**Data to process**
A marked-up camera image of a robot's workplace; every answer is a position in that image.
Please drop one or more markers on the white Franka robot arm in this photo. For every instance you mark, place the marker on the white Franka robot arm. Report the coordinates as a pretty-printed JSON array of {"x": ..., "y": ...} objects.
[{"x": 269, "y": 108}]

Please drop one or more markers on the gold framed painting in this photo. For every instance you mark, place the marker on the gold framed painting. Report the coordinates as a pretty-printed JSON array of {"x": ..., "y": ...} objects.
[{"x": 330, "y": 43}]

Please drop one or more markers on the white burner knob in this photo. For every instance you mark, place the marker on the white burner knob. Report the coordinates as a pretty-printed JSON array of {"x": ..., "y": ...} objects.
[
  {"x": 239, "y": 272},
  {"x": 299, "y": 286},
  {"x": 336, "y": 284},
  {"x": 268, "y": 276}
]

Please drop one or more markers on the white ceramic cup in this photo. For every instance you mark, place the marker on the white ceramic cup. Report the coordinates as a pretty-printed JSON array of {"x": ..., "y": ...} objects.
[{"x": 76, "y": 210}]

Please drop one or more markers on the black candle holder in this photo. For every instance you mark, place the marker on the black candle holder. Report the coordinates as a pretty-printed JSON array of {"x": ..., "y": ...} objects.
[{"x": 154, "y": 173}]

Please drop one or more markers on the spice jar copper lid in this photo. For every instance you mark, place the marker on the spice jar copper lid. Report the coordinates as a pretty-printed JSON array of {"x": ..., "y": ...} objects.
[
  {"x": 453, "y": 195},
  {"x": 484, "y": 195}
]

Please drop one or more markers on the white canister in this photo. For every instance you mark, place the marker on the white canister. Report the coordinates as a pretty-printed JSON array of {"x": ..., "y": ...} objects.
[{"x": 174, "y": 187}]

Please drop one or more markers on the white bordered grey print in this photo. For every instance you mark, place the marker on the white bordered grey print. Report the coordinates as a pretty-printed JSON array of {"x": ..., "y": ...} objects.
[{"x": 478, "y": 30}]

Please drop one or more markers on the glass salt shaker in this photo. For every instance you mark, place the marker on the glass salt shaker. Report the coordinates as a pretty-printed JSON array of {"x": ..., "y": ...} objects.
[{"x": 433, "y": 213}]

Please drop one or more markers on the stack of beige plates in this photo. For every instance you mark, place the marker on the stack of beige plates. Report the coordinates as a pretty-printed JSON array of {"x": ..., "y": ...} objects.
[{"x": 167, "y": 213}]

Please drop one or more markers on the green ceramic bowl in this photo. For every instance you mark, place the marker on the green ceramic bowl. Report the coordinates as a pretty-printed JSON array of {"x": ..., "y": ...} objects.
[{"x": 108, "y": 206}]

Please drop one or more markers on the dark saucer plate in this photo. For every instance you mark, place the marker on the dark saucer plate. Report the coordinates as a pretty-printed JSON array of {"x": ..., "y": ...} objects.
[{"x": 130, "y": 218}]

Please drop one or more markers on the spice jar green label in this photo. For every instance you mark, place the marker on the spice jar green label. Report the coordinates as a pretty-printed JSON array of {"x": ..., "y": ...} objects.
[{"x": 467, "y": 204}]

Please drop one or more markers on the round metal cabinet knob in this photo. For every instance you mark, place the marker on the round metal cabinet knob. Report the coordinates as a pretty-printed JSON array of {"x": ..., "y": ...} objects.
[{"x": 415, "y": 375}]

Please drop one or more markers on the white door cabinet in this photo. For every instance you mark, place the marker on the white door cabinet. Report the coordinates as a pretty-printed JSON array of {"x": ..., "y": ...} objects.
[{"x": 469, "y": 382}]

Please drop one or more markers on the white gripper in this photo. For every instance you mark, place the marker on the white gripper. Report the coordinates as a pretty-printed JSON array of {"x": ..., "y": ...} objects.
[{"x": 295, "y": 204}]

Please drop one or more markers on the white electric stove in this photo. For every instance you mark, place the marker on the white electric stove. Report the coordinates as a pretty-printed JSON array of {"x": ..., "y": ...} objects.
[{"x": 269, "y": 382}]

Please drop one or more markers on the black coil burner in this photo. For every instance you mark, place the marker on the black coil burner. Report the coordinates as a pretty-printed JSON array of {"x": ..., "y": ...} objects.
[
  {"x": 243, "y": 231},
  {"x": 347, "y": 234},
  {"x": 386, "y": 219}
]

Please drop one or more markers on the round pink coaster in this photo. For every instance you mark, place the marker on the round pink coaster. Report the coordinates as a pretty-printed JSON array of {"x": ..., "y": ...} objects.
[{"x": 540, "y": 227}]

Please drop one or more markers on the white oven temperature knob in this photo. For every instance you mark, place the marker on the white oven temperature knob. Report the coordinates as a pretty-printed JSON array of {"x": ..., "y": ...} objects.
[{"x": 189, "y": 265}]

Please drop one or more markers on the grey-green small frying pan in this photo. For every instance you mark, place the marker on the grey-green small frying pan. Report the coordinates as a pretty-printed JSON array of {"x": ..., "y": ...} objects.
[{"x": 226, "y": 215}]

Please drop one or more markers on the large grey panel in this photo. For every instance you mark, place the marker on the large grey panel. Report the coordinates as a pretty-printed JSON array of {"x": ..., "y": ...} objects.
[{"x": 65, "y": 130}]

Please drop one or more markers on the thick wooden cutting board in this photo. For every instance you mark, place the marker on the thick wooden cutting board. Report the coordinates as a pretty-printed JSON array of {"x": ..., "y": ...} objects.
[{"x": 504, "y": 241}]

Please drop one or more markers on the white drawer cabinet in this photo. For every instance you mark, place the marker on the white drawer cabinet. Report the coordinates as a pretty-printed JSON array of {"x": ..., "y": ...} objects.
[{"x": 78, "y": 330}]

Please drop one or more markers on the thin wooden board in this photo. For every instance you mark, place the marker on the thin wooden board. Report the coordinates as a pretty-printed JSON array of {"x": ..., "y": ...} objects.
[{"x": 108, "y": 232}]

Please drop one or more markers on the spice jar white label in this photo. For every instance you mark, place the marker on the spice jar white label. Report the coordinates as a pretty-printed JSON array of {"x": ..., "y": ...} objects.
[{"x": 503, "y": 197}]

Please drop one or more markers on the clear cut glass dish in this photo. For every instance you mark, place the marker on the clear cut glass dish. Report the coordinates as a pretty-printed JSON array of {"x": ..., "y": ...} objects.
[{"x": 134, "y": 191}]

**Exercise directions**
The answer must be the data above, repeated exactly as it stands.

**Task solution**
A marked-up camera image of a robot's workplace; every answer is a position in that image.
Please drop one or more markers on the white Franka robot arm in this photo. For every instance you mark, place the marker on the white Franka robot arm. Report the coordinates as a pretty-printed JSON array of {"x": ..., "y": ...} objects.
[{"x": 269, "y": 108}]

Please drop one or more markers on the gold framed painting in this photo. For every instance you mark, place the marker on the gold framed painting. Report the coordinates as a pretty-printed JSON array of {"x": ..., "y": ...} objects.
[{"x": 330, "y": 43}]

Please drop one or more markers on the white burner knob in this photo. For every instance you mark, place the marker on the white burner knob. Report the coordinates as a pretty-printed JSON array of {"x": ..., "y": ...} objects.
[
  {"x": 239, "y": 272},
  {"x": 299, "y": 286},
  {"x": 336, "y": 284},
  {"x": 268, "y": 276}
]

Please drop one or more markers on the white ceramic cup in this photo. For every instance you mark, place the marker on the white ceramic cup. Report the coordinates as a pretty-printed JSON array of {"x": ..., "y": ...} objects.
[{"x": 76, "y": 210}]

Please drop one or more markers on the black candle holder in this photo. For every instance you mark, place the marker on the black candle holder. Report the coordinates as a pretty-printed JSON array of {"x": ..., "y": ...} objects.
[{"x": 154, "y": 173}]

Please drop one or more markers on the spice jar copper lid in this photo. For every instance you mark, place the marker on the spice jar copper lid. Report the coordinates as a pretty-printed JSON array of {"x": ..., "y": ...} objects.
[
  {"x": 453, "y": 195},
  {"x": 484, "y": 195}
]

Please drop one or more markers on the white canister in this photo. For every instance you mark, place the marker on the white canister. Report the coordinates as a pretty-printed JSON array of {"x": ..., "y": ...} objects.
[{"x": 174, "y": 187}]

Please drop one or more markers on the white bordered grey print in this photo. For every instance you mark, place the marker on the white bordered grey print. Report the coordinates as a pretty-printed JSON array of {"x": ..., "y": ...} objects.
[{"x": 478, "y": 30}]

Please drop one or more markers on the glass salt shaker in this photo. For every instance you mark, place the marker on the glass salt shaker. Report the coordinates as a pretty-printed JSON array of {"x": ..., "y": ...} objects.
[{"x": 433, "y": 213}]

Please drop one or more markers on the stack of beige plates in this photo. For every instance you mark, place the marker on the stack of beige plates. Report the coordinates as a pretty-printed JSON array of {"x": ..., "y": ...} objects.
[{"x": 167, "y": 213}]

Please drop one or more markers on the green ceramic bowl in this photo. For every instance you mark, place the marker on the green ceramic bowl. Report the coordinates as a pretty-printed JSON array of {"x": ..., "y": ...} objects.
[{"x": 108, "y": 206}]

Please drop one or more markers on the dark saucer plate in this photo. For every instance you mark, place the marker on the dark saucer plate. Report the coordinates as a pretty-printed JSON array of {"x": ..., "y": ...} objects.
[{"x": 130, "y": 218}]

Please drop one or more markers on the spice jar green label in this photo. For every instance you mark, place the marker on the spice jar green label. Report the coordinates as a pretty-printed JSON array of {"x": ..., "y": ...} objects.
[{"x": 467, "y": 204}]

Please drop one or more markers on the round metal cabinet knob in this photo. For every instance you mark, place the marker on the round metal cabinet knob. Report the coordinates as a pretty-printed JSON array of {"x": ..., "y": ...} objects.
[{"x": 415, "y": 375}]

Please drop one or more markers on the white door cabinet in this photo. For every instance you mark, place the marker on the white door cabinet. Report the coordinates as a pretty-printed JSON array of {"x": ..., "y": ...} objects.
[{"x": 469, "y": 382}]

Please drop one or more markers on the white gripper in this photo. For every instance you mark, place the marker on the white gripper. Report the coordinates as a pretty-printed JSON array of {"x": ..., "y": ...} objects.
[{"x": 295, "y": 204}]

Please drop one or more markers on the white electric stove in this photo. For every instance you mark, place the marker on the white electric stove. Report the coordinates as a pretty-printed JSON array of {"x": ..., "y": ...} objects.
[{"x": 269, "y": 382}]

Please drop one or more markers on the black coil burner in this photo. For every instance you mark, place the marker on the black coil burner. Report the coordinates as a pretty-printed JSON array of {"x": ..., "y": ...} objects.
[
  {"x": 243, "y": 231},
  {"x": 347, "y": 234},
  {"x": 386, "y": 219}
]

Please drop one or more markers on the round pink coaster in this photo. For every instance you mark, place the marker on the round pink coaster. Report the coordinates as a pretty-printed JSON array of {"x": ..., "y": ...} objects.
[{"x": 540, "y": 227}]

Please drop one or more markers on the white oven temperature knob in this photo. For every instance you mark, place the marker on the white oven temperature knob. Report the coordinates as a pretty-printed JSON array of {"x": ..., "y": ...} objects.
[{"x": 189, "y": 265}]

Please drop one or more markers on the grey-green small frying pan in this photo. For every instance you mark, place the marker on the grey-green small frying pan. Report the coordinates as a pretty-printed JSON array of {"x": ..., "y": ...} objects.
[{"x": 226, "y": 215}]

Please drop one or more markers on the large grey panel in this photo. For every instance you mark, place the marker on the large grey panel. Report the coordinates as a pretty-printed JSON array of {"x": ..., "y": ...} objects.
[{"x": 65, "y": 130}]

Please drop one or more markers on the thick wooden cutting board in this photo. For every instance you mark, place the marker on the thick wooden cutting board. Report the coordinates as a pretty-printed JSON array of {"x": ..., "y": ...} objects.
[{"x": 504, "y": 241}]

Please drop one or more markers on the white drawer cabinet in this photo. For every instance you mark, place the marker on the white drawer cabinet. Report the coordinates as a pretty-printed JSON array of {"x": ..., "y": ...} objects.
[{"x": 78, "y": 330}]

Please drop one or more markers on the thin wooden board in this photo. For every instance you mark, place the marker on the thin wooden board. Report the coordinates as a pretty-printed JSON array of {"x": ..., "y": ...} objects.
[{"x": 108, "y": 232}]

Please drop one or more markers on the spice jar white label in this photo. For every instance you mark, place the marker on the spice jar white label. Report the coordinates as a pretty-printed JSON array of {"x": ..., "y": ...} objects.
[{"x": 503, "y": 197}]

Please drop one or more markers on the clear cut glass dish in this photo. For every instance you mark, place the marker on the clear cut glass dish. Report the coordinates as a pretty-printed JSON array of {"x": ..., "y": ...} objects.
[{"x": 134, "y": 191}]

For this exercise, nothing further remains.